Organic luminophores exhibiting strong visible-light emission are highly desirable for potential usage in numerous areas such as organic light-emitting diodes (OLEDs), biological imaging and chemosensing.¹ In particular, rational designs displaying luminescent color conversion characteristics through external control can exhibit promising potential for fabrication of intelligent materials with variable emissive properties.² Thus far, achieving the maximum radiative decay in these emissive materials has become increasingly preferable for practical application. Since a fluorescent emitter with singlet exciton formation has the limitation that only 25% of injected carriers can form emissive singlet excitons, the internal quantum efficiency can be effectively improved ideally up to 100% when both singlet and triplet excitons are involved in emitting light by enhancing intersystem crossing (ISC).³ In this way, we focused on the design and development of an organic system with triplet-state involved emission and a smartly tuning fashion for multicolor luminescence, which still remains a great challenge.

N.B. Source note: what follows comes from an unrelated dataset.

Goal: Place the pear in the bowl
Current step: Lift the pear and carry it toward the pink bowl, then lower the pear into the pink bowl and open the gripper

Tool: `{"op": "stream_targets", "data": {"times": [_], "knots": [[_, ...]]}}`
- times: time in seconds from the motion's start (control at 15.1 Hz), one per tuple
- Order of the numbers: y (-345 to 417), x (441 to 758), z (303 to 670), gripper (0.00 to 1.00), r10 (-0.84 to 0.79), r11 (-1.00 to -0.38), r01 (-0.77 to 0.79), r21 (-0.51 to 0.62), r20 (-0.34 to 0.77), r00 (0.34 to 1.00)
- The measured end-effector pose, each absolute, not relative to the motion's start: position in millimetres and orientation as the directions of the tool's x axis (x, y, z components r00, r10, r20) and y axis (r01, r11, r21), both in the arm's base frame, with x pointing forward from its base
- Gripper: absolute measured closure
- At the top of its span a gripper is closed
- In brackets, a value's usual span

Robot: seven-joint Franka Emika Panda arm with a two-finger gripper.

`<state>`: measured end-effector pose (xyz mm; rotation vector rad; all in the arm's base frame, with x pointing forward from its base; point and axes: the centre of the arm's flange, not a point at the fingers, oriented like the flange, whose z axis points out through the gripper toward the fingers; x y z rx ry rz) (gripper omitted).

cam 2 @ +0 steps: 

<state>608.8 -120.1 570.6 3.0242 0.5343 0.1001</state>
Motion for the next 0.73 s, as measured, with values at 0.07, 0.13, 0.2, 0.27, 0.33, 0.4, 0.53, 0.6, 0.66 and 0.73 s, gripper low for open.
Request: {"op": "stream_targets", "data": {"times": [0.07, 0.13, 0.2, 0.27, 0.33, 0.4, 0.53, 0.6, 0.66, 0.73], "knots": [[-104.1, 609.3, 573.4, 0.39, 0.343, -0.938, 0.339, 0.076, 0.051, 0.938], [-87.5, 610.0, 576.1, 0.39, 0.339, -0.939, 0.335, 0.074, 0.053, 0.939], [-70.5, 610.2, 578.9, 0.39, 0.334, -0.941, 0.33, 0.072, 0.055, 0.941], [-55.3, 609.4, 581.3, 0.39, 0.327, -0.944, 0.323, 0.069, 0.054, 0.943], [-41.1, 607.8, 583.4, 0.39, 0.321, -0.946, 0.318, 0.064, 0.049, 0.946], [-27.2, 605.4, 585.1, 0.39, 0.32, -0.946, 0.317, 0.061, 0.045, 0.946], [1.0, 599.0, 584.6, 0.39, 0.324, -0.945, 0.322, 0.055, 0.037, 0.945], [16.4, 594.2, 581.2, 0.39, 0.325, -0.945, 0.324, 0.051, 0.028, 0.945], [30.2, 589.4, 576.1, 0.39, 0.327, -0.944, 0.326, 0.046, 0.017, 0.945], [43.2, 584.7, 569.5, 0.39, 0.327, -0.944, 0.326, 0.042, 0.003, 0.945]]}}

Diphenyl-diacetylene (DPDA) is a smart luminogen whose photophysics can be modulated upon self-assembly and photocrosslinking.⁴ Moreover, this luminogen undergoes significant triplet formation, potentially enabling long lifetime emissive applications.⁵ DPDA can be converted to its corresponding polymer species through a high ordered preorganization or form the corresponding oligomer species via a moderate aggregation, followed by thermal or photochemical reaction.⁶ However, to selectively form different oligomer species to make use of their synergic photophysical properties is very difficult to achieve. Interestingly, amphiphilic block copolymers are capable of a variety of self-assembly fashions (e.g. spherical micelles, cylinders, nanotubes, bilayers and lamellar phase), so as to serve a rich choice to form advanced nanomaterials or to direct the preparation of new types of functional materials.⁷ Herein, we demonstrate an optimized co-micellar strategy that takes advantage of non-covalent interactions between the well-selected organic luminophore and block copolymer template for realization of such a hypothesis.⁸ We expect that a selective formation of different oligodiacetylene species would emit triplet-state involved luminescence with different wavelength coverage to realize such an advanced intelligent material.

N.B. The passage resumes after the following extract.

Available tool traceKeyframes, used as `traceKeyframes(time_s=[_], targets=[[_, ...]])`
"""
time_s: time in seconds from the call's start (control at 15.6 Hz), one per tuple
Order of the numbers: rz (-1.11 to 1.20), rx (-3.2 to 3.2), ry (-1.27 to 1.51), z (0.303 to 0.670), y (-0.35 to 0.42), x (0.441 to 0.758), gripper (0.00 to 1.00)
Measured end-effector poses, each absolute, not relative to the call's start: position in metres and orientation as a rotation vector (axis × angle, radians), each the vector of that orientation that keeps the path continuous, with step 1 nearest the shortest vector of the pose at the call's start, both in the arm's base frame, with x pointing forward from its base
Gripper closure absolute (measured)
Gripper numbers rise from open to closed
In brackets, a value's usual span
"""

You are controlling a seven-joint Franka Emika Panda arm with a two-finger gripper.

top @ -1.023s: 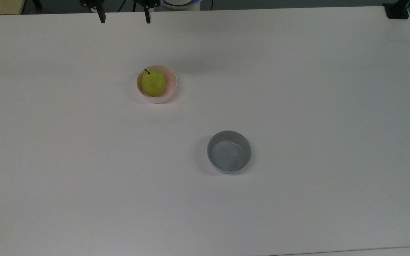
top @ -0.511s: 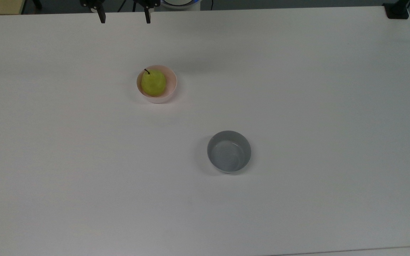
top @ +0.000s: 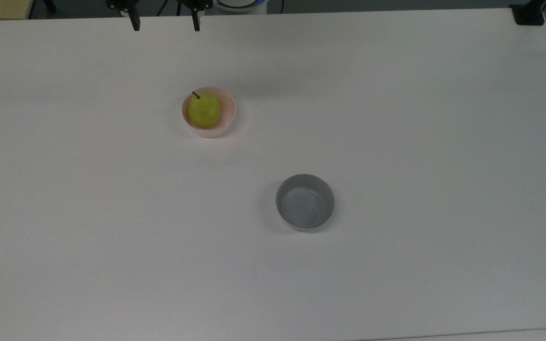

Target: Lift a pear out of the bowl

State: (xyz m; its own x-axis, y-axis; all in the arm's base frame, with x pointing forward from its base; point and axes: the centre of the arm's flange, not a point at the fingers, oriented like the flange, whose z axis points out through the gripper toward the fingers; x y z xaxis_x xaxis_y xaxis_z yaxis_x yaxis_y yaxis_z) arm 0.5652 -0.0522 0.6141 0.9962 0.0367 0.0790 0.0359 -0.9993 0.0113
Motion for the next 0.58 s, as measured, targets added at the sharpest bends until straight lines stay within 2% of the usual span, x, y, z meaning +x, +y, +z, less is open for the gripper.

Thus, an amphiphilic block copolymer was made to serve as a micelle template in a certain solvent environment (compound P, see Fig. 1).^8,9 Additionally, an imidazolyl modified diphenyl-diacetylene (DPDA) monomer with long alkyl chains was also designed and synthesized (compound M, see Fig. 1). Hydrogen-bonding interactions between the imidazolyl unit in M and the acrylic acid group in P were anticipated to construct the co-micelle nanostructures,¹⁰ while the introduction of long alkyl chains in M will also be favorable for the aggregate interactions inside the micellar core. Overall, we take advantage of such a supramolecular design to control the photocrosslinking degrees of DPDA as well as the emissive behaviors to achieve photoconversion of multicolor emission in a single co-micelle ensemble. The route for preparation of the supramolecular structure as well as the photocrosslinking process is outlined in Fig. 1 (see Experimental section and ESI† for the synthesis and preparation details).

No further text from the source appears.